After dinner we headed down to the beach. This picture was taken at about quarter to eight, so after Miss Mouse's usual bedtime - but normal routines don't apply on holiday! I don't know what she was doing there - being King Canute? Whatever it was, the kids were having a blast.
Then the next day..
..the sun came out! Oh, it was glorious! We headed straight for the beach first thing and packed a whole summer's worth of summeriness into one glorious day.
Splashing in the shallows (naturally!)..
..pottering around in rock-pools and tracking the tide dropping,
... and building sand-castles.. That's Miss Mouse's first effort in slightly-too-waterlogged sand!
And this is what it looked like through my sunglasses! Pah, who needs Instagram when a pair of sunglasses can provide retro sepia fuzziness ;-). Is it any surprise I was so happy? And I
really was. I grew up very close to the sea (and by 'close' I mean a matter of metres) and I miss it. Most of the time I can ignore missing it, but the moment I hear the waves I can feel myself relaxing.. All this was at the East Sands, the smaller beach, but the one we knew the best having lived close to it for two years.
Later on we went to the West Sands where I took the classic iconic St. Andrews skyline photo - where 'classic' and 'iconic' mean 'that bit at the start of Chariots of Fire'. The trouble with the West Sands though is that it's windy and, dare I say it, a bit boring... I mean it's just a big expanse of sand. Very dramatic though. We did fly a kite for a bit but the kids got a bit fed-up so we headed back to the East Sands and then went for a wee walk around the harbour and along the pier.
Another St. Andrews
photographic cliché :-D.
To complete the seaside vibe we got our dinner from the chip shop and ate it sitting on a bench on Market St (outside the Buchanan building where I used to have painful 1st-year French classes and art history lectures, and my brother did an
entire German degree). Fish and chips on a sunny evening in St. Andrews, and no need to do a French translation ever again - perfect.
Buckets and spades, sandcastles, kites, ice-cream, fish and chips - see what I mean?
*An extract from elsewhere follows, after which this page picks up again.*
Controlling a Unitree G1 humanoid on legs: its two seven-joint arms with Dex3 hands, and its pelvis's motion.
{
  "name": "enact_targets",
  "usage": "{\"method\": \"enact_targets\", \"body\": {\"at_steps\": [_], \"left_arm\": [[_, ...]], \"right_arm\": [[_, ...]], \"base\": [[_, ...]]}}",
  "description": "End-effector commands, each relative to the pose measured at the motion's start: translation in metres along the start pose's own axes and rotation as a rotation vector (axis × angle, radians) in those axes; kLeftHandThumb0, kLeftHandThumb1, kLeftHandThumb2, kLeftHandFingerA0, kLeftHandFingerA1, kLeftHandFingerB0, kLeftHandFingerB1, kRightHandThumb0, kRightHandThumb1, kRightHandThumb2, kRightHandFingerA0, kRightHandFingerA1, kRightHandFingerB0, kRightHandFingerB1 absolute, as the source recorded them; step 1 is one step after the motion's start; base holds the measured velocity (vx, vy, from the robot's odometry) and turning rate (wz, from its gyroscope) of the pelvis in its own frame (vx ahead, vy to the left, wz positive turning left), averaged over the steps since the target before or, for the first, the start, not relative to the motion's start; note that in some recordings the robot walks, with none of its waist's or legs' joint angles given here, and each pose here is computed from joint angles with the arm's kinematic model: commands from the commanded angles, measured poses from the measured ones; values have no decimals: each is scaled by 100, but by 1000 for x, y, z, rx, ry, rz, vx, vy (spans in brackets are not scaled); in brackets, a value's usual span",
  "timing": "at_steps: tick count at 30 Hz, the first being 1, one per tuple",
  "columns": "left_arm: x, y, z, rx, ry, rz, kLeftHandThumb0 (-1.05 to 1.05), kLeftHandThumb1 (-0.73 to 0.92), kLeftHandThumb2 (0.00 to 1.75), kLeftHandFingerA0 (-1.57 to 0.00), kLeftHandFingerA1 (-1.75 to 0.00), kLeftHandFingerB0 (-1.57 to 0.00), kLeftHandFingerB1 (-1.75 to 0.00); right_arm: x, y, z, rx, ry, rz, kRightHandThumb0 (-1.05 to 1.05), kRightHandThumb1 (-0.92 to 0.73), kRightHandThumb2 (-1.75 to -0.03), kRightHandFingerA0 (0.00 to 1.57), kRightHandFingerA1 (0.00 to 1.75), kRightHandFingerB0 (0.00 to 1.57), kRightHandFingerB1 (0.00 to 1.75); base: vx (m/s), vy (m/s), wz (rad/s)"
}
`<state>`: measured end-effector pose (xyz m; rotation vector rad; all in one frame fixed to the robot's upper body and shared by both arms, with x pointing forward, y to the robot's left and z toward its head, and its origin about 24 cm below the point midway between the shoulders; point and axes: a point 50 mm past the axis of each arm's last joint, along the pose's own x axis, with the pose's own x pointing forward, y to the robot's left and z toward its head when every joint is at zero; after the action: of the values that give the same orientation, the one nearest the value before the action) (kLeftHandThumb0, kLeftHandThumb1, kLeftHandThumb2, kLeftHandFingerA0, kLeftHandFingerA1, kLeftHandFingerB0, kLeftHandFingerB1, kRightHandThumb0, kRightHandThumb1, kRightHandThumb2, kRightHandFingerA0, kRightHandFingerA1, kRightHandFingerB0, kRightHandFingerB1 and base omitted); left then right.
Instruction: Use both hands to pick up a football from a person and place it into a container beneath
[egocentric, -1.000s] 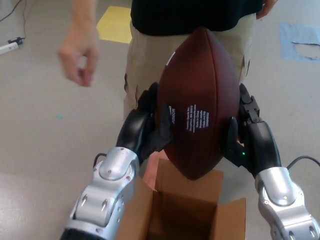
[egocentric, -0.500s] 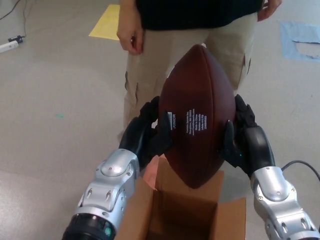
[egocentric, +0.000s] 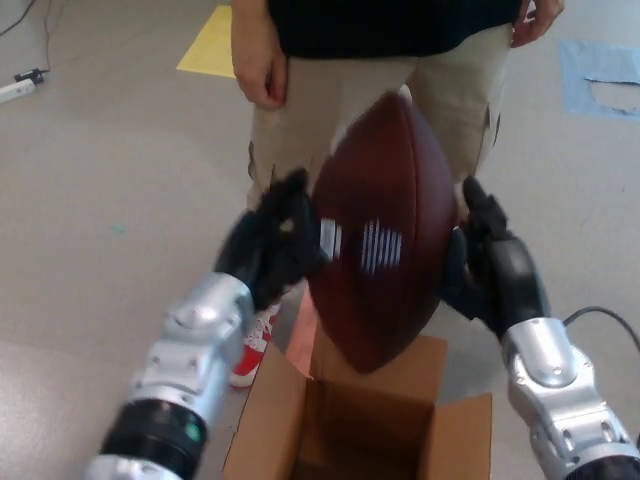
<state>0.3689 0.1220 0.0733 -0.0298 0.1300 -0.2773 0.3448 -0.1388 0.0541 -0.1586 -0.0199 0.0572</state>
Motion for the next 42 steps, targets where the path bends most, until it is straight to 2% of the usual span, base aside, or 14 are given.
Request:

An entire summer in one day.
We were staying in a hall of residence (pictures on my
354 blog) - it's used for bed & breakfast guests during the summer break. In fact I worked there as a chamber-maid in the summer before my final year and the summer I graduated. The hall (unimaginatively named 'New Hall', though they've finally got round to finding a proper name for it apparently - when it'll actually get changed I don't know) was new then, in fact it was still being built the first summer I worked there. So it was
odd staying there as a guest. I can remember cleaning the room we stayed in!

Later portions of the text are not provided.